Ha pasado un mes de la aplicación de la ley antitabaco y las autoridades están exultantes; al parecer está siendo un éxito. No lo dudo, pero en los lugares de trabajo porque en el mundo exterior nunca se ha fumado tanto, y el mundo, como en la famosa novela de Ciro Alegría, es ancho y ajeno.
Pongamos la hostelería. Como han dejado que los dueños decidan, los locales donde no se fuma son minoría. Peor aún, los fumadores se han vuelto reivindicativos. Total, que algunas cafeterías y restaurantes donde prácticamente ya nadie fumaba parecen ahora verdaderas cámaras de gas.

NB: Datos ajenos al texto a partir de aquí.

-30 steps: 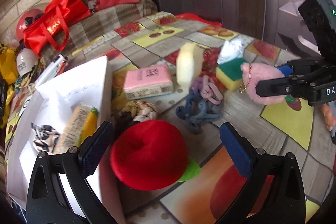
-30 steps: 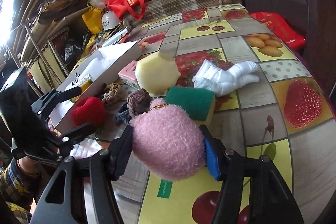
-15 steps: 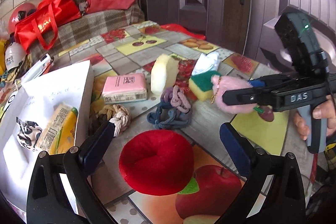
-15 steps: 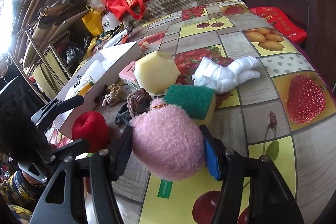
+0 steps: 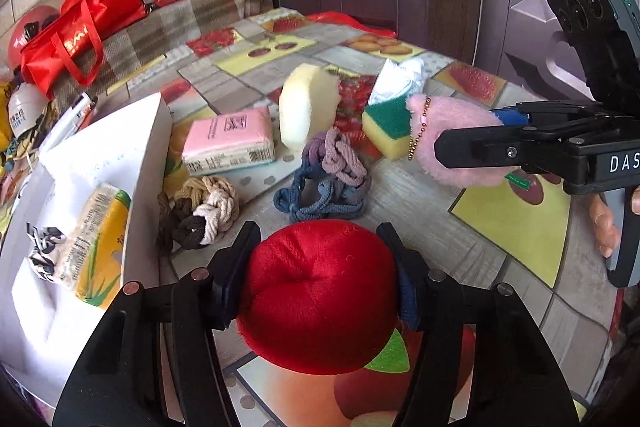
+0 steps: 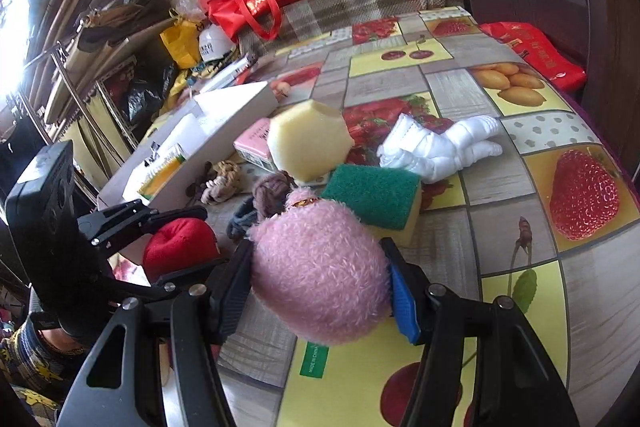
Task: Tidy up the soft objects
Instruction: 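Grasp the red plush ball with the left tool while the right tool grasps the pink fluffy ball, then carry the red ball into the box with the left tool while the right tool drops the pink ball in, then grasp the knotted rope toy with the left tool while the right tool grasps the green sponge, then carry the rope toy into the box with the left tool while the right tool drops the sponge in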
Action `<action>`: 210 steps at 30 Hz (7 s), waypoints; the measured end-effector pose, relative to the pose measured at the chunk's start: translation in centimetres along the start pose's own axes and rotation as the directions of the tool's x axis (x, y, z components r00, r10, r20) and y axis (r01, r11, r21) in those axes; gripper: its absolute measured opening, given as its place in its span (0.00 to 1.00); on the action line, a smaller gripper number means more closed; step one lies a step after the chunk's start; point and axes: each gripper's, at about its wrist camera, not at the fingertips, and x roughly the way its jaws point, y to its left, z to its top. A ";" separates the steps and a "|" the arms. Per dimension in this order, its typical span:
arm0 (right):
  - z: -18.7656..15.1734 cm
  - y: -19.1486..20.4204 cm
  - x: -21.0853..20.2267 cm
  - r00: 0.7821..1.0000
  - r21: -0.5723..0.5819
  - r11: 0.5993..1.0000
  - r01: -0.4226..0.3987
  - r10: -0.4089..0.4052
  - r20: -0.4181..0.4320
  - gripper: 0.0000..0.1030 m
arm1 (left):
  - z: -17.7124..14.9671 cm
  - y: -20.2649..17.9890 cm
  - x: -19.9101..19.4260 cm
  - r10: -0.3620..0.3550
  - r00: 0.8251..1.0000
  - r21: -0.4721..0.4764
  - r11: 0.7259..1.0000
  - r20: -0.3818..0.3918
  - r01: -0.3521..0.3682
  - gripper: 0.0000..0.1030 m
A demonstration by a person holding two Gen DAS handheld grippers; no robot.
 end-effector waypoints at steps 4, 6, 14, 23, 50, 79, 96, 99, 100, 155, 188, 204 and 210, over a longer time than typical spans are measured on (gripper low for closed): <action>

Antes, si protestabas podías conseguir que apagaran el cigarrillo, pero ahora se han vuelto militantes: ¡Traga!, parece que te están diciendo mientras aspiran a más y mejor el humo que les va a llevar a la tumba antes de tiempo, o a amargar la existencia a partir de los 50 años.
Tengo varios amigos en tratamiento por cáncer de garganta o pulmón y otros que están ya en el cementerio; ninguno pudo cumplir los 60. Todos les dijeron a sus hijos y allegados antes de morir: “No fuméis, os lo digo yo”. Demasiado tarde para ellos y para quienes los perdimos.
Los fumadores nos acusan a los no fumadores de odiarles; al contrario, ellos son los que no pueden soportarnos, en particular si somos ex fumadores. Dicen con mucho desprecio: ¡Los conversos son los peores! ¡Vaya descubrimiento! Es natural que así sea.
Quien nunca ha fumado, al no saber de qué va la cosa, se siente menos autorizado para censurarles pero si has rectificado una conducta que te estaba destrozando, si has conseguido vencer la adicción, cualquiera que esta sea, es inevitable que te sientas satisfecho de haberlo conseguido y mires a quien no puede hacerlo, cuando menos, con lástima.
También es natural que ellos no puedan aguantarnos: somos el vivo ejemplo de que es mentira que no puedan dejarlo. Y esto vale para la obesidad, el alcoholismo y la televisión e incluso, si me apuran, para la política, aunque un poquito menos.